In caso di separazione, gli animali domestici talvolta possono diventare strumento di ricatto o di ripicca. Esistono però strumenti legali che possono intervenire a difesa del quattrozampe di famiglia. I suggerimenti di Oipa.
In Italia non esiste purtroppo una legge che, in caso di separazione, regolamenti l’affidamento e la tutela degli animali domestici che, talvolta, possono diventare strumento di ricatto o di ripicca. Ma esistono strumenti legali che possono intervenire a difesa del quattrozampe di famiglia?
L’Organizzazione internazionale protezione animali (Oipa), al cui Ufficio legale spesso arrivano richieste d’informazioni sul tema, chiarisce anzitutto che, in caso di separazione, è possibile stabilire per vie legali l’affidamento dell’animale domestico. Tuttavia, qualche distinzione va fatta a seconda che il pet viva con una coppia sposata o di fatto. In ogni caso, meglio inserire il destino del cane o del gatto in un accordo prematrimoniale.
Cosa succede in caso di matrimonio
È bene sapere che, per legge, gli ex coniugi possono accordarsi, in caso di separazione consensuale, sulla collocazione di qualsiasi animale domestico. Quando invece non vi è la buona volontà di mettersi d’accordo, si può ricorrere alle vie legali: il pet, infatti, pur essendo un essere senziente, può essere “oggetto” di un accordo di separazione e risultare nella spartizione dei beni tra gli ex coniugi.
Un caso di scuola è la decisione presa nel 2ì013 da un giudice del Tribunale civile di Milano chiamato al controllo di un accordo di separazione mediante il quale il magistrato confermò la correttezza della decisione presa da una ex coppia sull’affido e sulla gestione dei gatti di casa che erano stati affidati alla madre di famiglia, prevedendo per quest’ultima l’obbligo di provvedere al mantenimento e alla cura degli stessi con il concorso, da parte dell’ex marito, alle spese straordinarie come, per esempio, la visita dal veterinario o l’acquisto di medicinali, garantendo in tal modo la continua convivenza dei gatti con la figlia minore presente in casa, senza spezzare il legame sentimentale tra quest’ultima e i felini.
Quel che emerge dal provvedimento del giudice è che l’animale da compagnia non è una cosa, ma un essere senziente dotato di diritti, ed è giusto decidere la sua collocazione e il relativo mantenimento nell’ambito familiare.
Altro caso: il Tribunale civile di Como, con decreto nel 2016, ha precisato che l’accordo preso dai coniugi in separazione consensuale, mediante il quale sono stati disposti l’assegnazione e il mantenimento dell’animale domestico, non è contrario all’ordine pubblico e, quindi, può essere omologato dal giudice.
Cosa succede in caso di coppia di fatto
Anche in questo caso vi è la possibilità di decidere consensualmente la gestione, esclusiva o congiunta, del quattrozampe.
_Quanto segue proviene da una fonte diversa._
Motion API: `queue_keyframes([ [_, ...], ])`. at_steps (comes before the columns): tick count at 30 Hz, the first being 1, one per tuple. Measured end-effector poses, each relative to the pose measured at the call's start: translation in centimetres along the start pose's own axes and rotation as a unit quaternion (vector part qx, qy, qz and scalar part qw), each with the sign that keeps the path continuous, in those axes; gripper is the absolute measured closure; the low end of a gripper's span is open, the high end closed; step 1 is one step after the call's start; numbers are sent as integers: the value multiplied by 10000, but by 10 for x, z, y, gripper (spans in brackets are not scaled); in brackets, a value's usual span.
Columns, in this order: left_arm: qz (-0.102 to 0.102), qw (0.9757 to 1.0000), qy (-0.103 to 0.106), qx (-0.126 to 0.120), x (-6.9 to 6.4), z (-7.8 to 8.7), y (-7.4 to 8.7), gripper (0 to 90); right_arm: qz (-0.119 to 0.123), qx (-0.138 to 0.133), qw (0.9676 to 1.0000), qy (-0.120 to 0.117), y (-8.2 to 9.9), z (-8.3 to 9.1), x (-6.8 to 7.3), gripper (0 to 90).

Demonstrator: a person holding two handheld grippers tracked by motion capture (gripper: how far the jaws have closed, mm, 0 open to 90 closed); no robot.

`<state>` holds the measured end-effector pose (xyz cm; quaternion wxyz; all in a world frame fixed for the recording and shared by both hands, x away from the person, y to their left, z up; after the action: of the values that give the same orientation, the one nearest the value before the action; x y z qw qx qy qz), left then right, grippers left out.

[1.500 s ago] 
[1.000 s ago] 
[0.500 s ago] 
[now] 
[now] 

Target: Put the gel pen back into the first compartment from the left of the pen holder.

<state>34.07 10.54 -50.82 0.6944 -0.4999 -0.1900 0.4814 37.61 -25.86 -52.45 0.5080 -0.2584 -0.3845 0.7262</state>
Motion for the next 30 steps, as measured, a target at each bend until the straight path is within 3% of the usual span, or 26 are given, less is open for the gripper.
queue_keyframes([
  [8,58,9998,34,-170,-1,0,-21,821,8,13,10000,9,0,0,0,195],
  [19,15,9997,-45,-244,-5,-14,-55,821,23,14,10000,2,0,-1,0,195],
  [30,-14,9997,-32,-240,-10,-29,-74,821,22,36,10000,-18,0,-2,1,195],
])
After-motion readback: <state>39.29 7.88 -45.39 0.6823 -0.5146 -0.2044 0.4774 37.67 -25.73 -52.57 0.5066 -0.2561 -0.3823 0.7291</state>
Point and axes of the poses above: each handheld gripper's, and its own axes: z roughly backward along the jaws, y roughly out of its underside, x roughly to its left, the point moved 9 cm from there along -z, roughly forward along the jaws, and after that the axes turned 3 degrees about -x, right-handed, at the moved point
Se invece non vi è accordo, è opportuno affidarsi a un legale di fiducia per “conciliare” al fine di trovare una soluzione che tenga conto del benessere dell’animale oltre che del sentimento della persona e, in caso negativo, rivolgersi al giudice civile affinché possa disporre l’affido (esclusivo o congiunto) dell’animale a prescindere dalla relativa intestazione presso l’Anagrafe degli animali d’affezione che, ricordiamo, è obbligatoria per i cani (l’iscrizione all’Anagrafe dei gatti è invece obbligatoria solo in Lombardia e in Puglia, essendo materia della legislazione regionale).
Il consiglio dell’avvocato
«Per evitare eventuali problemi futuri, consigliamo a coniugi e conviventi di scrivere un accordo avente a oggetto la detenzione, la custodia e il mantenimento dell’animale domestico in caso di scioglimento della coppia accordandosi, per esempio, su affido, spese, vacanze, visite e così via», spiega l’avvocato Claudia Taccani, responsabile dell’Ufficio legale dell’Oipa. «Si tratta di un vero e proprio vincolo lecito tra le parti, che può essere sancito autonomamente con scrittura privata firmata da entrambe e che può essere fatta valere davanti al giudice nel caso si apra, nonostante gli accordi presi, un contenzioso».